# WHAT NEEDS TO BE DONE:
Please state the number of lines in the material below that contain "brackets", with no other words.

# GIVEN INFORMATION:
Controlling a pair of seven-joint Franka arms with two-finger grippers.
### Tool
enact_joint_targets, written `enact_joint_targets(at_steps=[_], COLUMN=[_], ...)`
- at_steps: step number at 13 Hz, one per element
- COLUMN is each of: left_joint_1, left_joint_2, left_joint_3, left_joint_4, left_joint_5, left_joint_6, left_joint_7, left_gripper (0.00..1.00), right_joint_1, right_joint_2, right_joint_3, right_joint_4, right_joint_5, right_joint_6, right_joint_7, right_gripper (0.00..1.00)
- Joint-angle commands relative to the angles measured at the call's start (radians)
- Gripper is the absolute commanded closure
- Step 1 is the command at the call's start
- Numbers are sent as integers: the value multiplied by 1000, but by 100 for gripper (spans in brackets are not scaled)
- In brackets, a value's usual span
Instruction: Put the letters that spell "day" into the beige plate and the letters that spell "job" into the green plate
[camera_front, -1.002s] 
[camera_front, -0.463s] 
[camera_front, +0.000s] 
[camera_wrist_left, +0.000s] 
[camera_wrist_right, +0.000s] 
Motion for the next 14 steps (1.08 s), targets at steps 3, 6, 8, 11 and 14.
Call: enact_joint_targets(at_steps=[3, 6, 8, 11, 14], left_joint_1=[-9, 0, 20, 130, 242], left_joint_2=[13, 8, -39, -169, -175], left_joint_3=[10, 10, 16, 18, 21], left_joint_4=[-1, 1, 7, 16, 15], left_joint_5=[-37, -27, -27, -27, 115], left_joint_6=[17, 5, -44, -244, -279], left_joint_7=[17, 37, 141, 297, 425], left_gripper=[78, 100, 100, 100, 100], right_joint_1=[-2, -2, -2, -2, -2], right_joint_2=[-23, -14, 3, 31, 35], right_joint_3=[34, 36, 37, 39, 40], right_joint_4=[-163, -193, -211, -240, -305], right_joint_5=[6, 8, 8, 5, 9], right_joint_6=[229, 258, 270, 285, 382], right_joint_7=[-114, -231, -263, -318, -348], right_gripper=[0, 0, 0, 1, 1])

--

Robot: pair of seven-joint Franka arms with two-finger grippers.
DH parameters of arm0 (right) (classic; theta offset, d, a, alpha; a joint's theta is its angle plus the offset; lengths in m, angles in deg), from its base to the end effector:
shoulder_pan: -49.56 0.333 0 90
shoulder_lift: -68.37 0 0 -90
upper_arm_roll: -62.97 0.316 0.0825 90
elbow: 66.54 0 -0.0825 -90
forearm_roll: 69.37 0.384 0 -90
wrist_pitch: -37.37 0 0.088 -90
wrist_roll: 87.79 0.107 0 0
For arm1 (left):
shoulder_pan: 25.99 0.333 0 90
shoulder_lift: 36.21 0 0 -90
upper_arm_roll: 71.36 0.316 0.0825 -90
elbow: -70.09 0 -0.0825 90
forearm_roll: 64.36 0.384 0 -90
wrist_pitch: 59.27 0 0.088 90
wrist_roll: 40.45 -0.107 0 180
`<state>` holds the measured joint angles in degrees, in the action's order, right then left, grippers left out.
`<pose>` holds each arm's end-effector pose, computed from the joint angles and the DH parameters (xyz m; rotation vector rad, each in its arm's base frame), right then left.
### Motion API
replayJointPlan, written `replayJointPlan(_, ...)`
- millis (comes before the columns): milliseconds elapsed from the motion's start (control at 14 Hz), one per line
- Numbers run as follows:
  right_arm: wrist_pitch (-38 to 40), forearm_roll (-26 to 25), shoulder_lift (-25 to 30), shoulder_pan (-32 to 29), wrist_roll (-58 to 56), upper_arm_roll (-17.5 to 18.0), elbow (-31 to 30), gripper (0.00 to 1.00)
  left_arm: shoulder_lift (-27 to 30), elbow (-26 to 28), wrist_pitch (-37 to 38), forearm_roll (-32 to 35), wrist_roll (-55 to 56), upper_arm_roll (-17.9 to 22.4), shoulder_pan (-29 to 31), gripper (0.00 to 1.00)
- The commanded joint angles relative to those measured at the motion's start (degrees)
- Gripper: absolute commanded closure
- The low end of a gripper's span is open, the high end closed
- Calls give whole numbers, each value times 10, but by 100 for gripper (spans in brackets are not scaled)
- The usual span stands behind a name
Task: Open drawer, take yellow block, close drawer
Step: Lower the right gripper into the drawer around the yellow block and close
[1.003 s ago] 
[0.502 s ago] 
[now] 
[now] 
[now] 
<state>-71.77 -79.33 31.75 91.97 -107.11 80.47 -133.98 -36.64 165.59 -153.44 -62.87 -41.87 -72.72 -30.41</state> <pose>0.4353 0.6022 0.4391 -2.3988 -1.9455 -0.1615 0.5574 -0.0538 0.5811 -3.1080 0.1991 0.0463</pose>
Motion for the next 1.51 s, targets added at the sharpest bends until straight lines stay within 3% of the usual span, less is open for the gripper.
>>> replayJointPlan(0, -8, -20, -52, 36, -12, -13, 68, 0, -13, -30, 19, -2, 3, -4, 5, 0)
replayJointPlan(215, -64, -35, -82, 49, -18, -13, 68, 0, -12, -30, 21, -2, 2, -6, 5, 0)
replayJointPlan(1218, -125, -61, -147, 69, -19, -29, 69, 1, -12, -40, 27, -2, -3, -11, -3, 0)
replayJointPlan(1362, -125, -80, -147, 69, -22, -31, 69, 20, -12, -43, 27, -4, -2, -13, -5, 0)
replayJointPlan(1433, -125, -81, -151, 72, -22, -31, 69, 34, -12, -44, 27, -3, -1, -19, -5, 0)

# ANSWER:
3